Back in the land of the living and we had one destination left. This would be our final stop on our pub tour of Stratford-upon-Avon. Had we saved the best for last? Leaving the Old Thatch, we turned left and continued up Greenhill Street. A few yards further down the road, we spotted our last stop opposite. Our day would conclude at The Stratford Alehouse.


This Good Beer Guide 2026 listed micropub is a family-run venue with a big local reputation for real ale, so much so that it is a previous winner of the local CAMRA branch Pub of the Year. The pub opened on Christmas Eve 2013, as the first micropub in the branch area and has subsequently gone from strength to strength and accumulated numerous awards along the way. A single room is served by a small bar at one end. A number of high tables and chairs provide seating. The walls are adorned with pump clips, beer memorabilia, photos, and memorials to regulars. In keeping with the micropub aesthetic there are no gaming machines or TVs but there is music, played on vinyl records. There is a fridge with bottles and cans for drinking in or taking out. Unusually, the toilets are located behind the bar in a small alcove. Beer is obviously the order of the day here. 4 are available, all served on gravity directly from the cask. Upon entering, we were greeted by a regular, who directed us to the beer board and instructed us that the landlord finds it easier if customers order by beer number instead of name. Fair enough. A quartet of options were to be perused over: Bewdley William Mucklow's Dark Mild, Beartown Best Bitter, Froth Blowers Hornswoggle and Byatt's Gold. I went for a half of the Hornswoggle and Amy selected a can of Tiny Rebel's Clwb Tropica from the fridge, at a total cost of £6.90. We acquired the table closest to the bar at which to enjoy our beverages. And enjoy them we did. I've had Hornswoggle in the past and it's a cracking beer. I've previously had it on handpull so being able to try it served via gravity was a delightful treat. It went down very easily. The Stratford Alehouse is a great example of the micropub model. No bells and whistles, just good beer served with good, honest service that ensures everyone is welcome. There's something for everyone here, regular or otherwise. I heartily recommend a visit. 

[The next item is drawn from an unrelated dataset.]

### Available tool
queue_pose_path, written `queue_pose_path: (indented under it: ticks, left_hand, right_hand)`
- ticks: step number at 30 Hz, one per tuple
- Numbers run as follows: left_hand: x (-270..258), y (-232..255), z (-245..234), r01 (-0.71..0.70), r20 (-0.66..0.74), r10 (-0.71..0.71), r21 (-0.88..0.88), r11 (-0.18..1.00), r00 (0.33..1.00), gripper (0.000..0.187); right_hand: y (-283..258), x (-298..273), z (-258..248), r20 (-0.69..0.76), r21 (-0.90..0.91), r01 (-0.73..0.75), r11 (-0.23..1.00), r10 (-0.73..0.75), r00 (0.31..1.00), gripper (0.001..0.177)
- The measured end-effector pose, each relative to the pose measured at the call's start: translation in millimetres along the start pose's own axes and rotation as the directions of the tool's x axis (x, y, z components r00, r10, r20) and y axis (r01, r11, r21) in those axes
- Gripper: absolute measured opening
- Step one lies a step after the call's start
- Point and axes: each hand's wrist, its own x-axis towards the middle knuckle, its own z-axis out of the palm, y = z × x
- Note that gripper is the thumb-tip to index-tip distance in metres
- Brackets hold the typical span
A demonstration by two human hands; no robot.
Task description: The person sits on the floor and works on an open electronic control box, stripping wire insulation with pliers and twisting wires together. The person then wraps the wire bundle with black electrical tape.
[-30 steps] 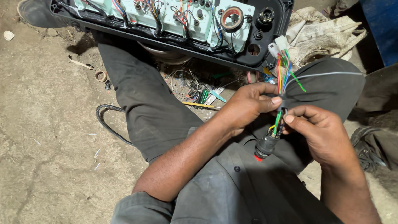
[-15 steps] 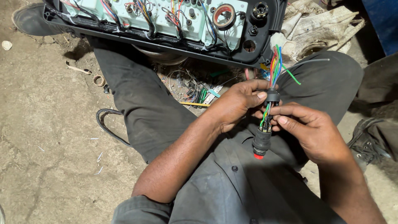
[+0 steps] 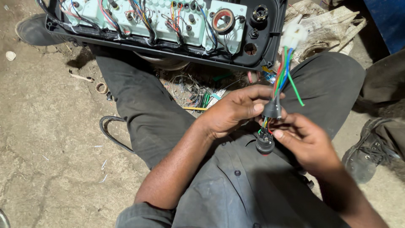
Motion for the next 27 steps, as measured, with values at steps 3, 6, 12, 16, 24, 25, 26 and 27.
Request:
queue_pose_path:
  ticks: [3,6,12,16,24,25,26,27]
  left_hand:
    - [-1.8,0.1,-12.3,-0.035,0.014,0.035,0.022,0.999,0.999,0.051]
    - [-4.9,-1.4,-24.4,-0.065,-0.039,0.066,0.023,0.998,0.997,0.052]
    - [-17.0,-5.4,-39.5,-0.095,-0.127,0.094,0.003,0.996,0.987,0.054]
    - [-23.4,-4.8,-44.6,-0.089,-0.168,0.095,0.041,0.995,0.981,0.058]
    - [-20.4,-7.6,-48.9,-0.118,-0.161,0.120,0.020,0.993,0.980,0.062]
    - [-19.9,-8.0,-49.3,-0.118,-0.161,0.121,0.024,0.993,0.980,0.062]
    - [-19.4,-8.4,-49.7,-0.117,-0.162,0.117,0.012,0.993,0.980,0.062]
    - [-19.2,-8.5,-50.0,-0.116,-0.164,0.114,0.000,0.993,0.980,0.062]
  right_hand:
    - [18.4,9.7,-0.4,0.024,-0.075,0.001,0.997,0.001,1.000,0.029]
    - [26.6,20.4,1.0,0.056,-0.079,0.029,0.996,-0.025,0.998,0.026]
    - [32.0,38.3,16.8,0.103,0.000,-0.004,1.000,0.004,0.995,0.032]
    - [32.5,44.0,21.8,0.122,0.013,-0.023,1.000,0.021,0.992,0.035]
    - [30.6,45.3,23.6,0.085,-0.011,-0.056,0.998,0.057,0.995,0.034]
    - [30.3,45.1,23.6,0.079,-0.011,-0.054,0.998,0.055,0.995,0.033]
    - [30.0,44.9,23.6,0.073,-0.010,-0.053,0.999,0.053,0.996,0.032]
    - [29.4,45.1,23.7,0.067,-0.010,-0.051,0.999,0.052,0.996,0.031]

And so, we were done. Final beers supped, we made our way out into the cold and damp February night, and wandered the short distance back to our hotel, where our day's festivities had begun so many hours earlier. The remaining time was spent relaxing and sleeping before a rousing breakfast the following day and a relatively routine drive home. There was much to unpack from our trip to Stratford. First and foremost, it's a lovely town. Compact and quiet and with much to occupy the curious visitor. My heart was full. My inner Shakespeare nerd was thoroughly sated by the experience of visiting his hometown. There's another level to it though. This wasn't just about the Shakespeare that we know. This was about imagining the Shakespeare that we don't, walking the streets he walked, perhaps even drinking in the pubs that he may well have drunk in. The pubs that no doubt fuelled his words, and the obsessions and darker desires that are contained therein. Inspiration in its purest, most primal form. Stratford may be forever associated with its most famous son but there's so much to it. The pubs are fantastic. Not only do they embrace the obvious connections but they also stand above and aside from them. The story of Shakespeare is the story of Stratford and the story of Stratford is ingrained in its pubs. As I write these words, the sun is beaming through. The rain has abated. There is a warmth in the air. Spring is on the horizon and the promise of longer days, spent in many a pub will soon be upon us. I can't wait. The darkness of Winter will soon give way to the glory days of Spring and Summer. There is really only one way to finish this entry and that's by handing you over to the man himself:

We are such stuff

As dreams are made on; 

and our little life

Is rounded with a sleep

-- The Tempest, Act 4, Scene 1


Pub of the Day: The Dirty Duck. Historic, atmospheric and a shrine to acting legends

Honourable mention: The Old Thatch Tavern. Eerie yet welcoming. Definitely worth a visit.

Beer of the Day: Everards Old Original. Still a cracking beer.

Biggest surprise: The Phoenix. I was not expecting retro games consoles.